Piping Plovers Find a Toehold on Maine Beaches

By Cat Lazaroff

WELLS BEACH, Maine, July 26, 2005 (ENS) - Every year, from early April until the end of August, Paula Mamone patrols the beaches near her home in Wells looking for the well-hidden nests of piping plovers. These tiny, sand-colored birds have found a foothold on Wells Beach and nearby Ogunquit Beach, and Mamone coordinates a small army of volunteers working with Maine Audubon to make sure that the endangered shorebirds will thrive.

"I became so interested in the program after Jody Jones of Maine Audubon found a nest on my beach," Mamone says.

Mamone was not thrilled at first at the prospect of having access to her own stretch of sand curbed in any way. But once she saw the trim birds with their puffball chicks, she fell in love. "I'm just crazy about these birds. And it seems like every year, they come back to visit me."


Piping plover in its favorite beach habitat. The bird's name comes from its call notes, bell-like whistles which are often heard before the birds are seen. (Photo courtesy U.S. Fish and Wildlife Service)
The piping plover nests on beaches along the northeast Atlantic coast, river and lake shorelines in the Great Plains, and along the shores of the Great Lakes. Despite this broad range, the tiny birds have struggled to survive in the beachfront habitat they share with water-loving humans.

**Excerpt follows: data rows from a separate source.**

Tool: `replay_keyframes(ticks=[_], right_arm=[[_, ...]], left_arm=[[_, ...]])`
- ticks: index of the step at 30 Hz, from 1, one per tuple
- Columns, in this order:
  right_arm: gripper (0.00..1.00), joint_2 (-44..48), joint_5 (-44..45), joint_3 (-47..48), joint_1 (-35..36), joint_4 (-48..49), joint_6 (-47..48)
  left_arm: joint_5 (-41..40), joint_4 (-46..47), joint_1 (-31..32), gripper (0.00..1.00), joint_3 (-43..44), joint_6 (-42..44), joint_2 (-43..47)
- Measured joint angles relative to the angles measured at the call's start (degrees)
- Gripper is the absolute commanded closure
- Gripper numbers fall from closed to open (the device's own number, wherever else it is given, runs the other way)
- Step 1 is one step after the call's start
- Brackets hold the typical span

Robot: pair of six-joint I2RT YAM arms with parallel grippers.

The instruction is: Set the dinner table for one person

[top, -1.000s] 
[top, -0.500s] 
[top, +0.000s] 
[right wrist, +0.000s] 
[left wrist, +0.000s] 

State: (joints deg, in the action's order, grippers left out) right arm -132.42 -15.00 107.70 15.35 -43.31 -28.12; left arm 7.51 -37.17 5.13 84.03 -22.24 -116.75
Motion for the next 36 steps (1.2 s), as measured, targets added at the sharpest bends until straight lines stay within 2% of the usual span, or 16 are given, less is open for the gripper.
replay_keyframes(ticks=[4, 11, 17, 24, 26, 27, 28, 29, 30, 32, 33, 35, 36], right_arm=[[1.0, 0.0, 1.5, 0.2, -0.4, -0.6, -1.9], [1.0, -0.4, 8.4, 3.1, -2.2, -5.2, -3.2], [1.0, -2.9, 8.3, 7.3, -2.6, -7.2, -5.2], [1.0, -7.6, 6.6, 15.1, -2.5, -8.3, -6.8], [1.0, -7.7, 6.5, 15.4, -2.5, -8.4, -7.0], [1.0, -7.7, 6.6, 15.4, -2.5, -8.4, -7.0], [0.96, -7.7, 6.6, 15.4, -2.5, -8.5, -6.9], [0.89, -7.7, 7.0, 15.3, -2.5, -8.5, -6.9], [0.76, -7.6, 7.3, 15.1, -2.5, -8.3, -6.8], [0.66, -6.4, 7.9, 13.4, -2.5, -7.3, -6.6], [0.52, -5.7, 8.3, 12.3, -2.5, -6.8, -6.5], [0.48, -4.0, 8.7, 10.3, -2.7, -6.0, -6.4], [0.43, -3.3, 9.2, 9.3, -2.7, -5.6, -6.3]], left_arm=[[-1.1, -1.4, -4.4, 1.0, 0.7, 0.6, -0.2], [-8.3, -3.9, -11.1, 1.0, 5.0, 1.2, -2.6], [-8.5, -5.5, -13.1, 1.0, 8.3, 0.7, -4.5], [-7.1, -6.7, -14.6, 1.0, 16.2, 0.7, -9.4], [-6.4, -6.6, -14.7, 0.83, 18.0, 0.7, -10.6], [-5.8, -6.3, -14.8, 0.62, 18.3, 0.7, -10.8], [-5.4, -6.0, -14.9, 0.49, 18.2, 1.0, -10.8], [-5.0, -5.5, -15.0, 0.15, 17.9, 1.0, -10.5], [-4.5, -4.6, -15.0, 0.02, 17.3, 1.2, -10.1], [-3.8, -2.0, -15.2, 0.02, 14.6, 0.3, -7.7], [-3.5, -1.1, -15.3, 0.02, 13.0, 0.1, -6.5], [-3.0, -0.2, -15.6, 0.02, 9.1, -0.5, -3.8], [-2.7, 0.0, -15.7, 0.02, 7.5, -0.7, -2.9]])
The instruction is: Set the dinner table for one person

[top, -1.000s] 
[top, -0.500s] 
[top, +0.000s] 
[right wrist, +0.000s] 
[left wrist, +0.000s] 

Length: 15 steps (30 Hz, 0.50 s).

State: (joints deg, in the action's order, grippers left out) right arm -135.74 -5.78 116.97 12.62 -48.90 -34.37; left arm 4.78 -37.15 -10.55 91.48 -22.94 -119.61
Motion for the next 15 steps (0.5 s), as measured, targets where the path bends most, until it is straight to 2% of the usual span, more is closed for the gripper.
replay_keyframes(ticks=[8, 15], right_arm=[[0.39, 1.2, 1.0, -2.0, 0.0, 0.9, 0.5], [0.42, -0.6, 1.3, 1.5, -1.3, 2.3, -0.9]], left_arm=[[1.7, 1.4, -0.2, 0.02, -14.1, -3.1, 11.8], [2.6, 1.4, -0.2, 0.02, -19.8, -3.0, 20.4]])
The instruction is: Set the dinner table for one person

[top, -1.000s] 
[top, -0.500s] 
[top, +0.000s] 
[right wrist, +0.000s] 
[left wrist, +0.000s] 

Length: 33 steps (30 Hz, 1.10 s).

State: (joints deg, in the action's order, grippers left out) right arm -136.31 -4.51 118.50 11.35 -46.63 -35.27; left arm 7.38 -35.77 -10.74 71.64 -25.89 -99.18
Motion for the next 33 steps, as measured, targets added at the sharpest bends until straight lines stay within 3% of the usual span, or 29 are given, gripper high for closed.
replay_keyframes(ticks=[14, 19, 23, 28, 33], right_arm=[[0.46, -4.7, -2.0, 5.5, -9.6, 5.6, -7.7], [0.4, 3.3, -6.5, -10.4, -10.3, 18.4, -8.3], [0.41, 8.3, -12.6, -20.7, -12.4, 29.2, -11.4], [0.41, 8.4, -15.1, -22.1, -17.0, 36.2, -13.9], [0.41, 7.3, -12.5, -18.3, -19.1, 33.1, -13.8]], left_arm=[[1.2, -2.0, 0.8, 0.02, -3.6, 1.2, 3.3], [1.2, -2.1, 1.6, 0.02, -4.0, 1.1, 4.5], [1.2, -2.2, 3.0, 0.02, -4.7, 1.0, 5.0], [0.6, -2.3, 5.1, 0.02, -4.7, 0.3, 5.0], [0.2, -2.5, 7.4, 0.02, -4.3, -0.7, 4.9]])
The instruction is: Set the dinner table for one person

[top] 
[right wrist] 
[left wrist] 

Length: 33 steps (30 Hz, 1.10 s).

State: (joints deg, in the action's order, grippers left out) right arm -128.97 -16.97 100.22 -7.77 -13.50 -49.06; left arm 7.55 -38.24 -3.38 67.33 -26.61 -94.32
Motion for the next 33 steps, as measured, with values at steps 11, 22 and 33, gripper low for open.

Coastal development has destroyed enormous swaths of plover habitat over the past half-century. Where beaches still exist, plover nests are often accidentally destroyed by human visitors or their pets, or abandoned by frequently harassed plover parents.

With the help of volunteers like Mamone, however, plovers are starting to make a comeback. The piping plover was listed under the Endangered Species Act in 1986, and recovery plans are now in place for all three breeding populations. These plans include monitoring and protecting the birds' nesting grounds - and that's where Mamone comes in.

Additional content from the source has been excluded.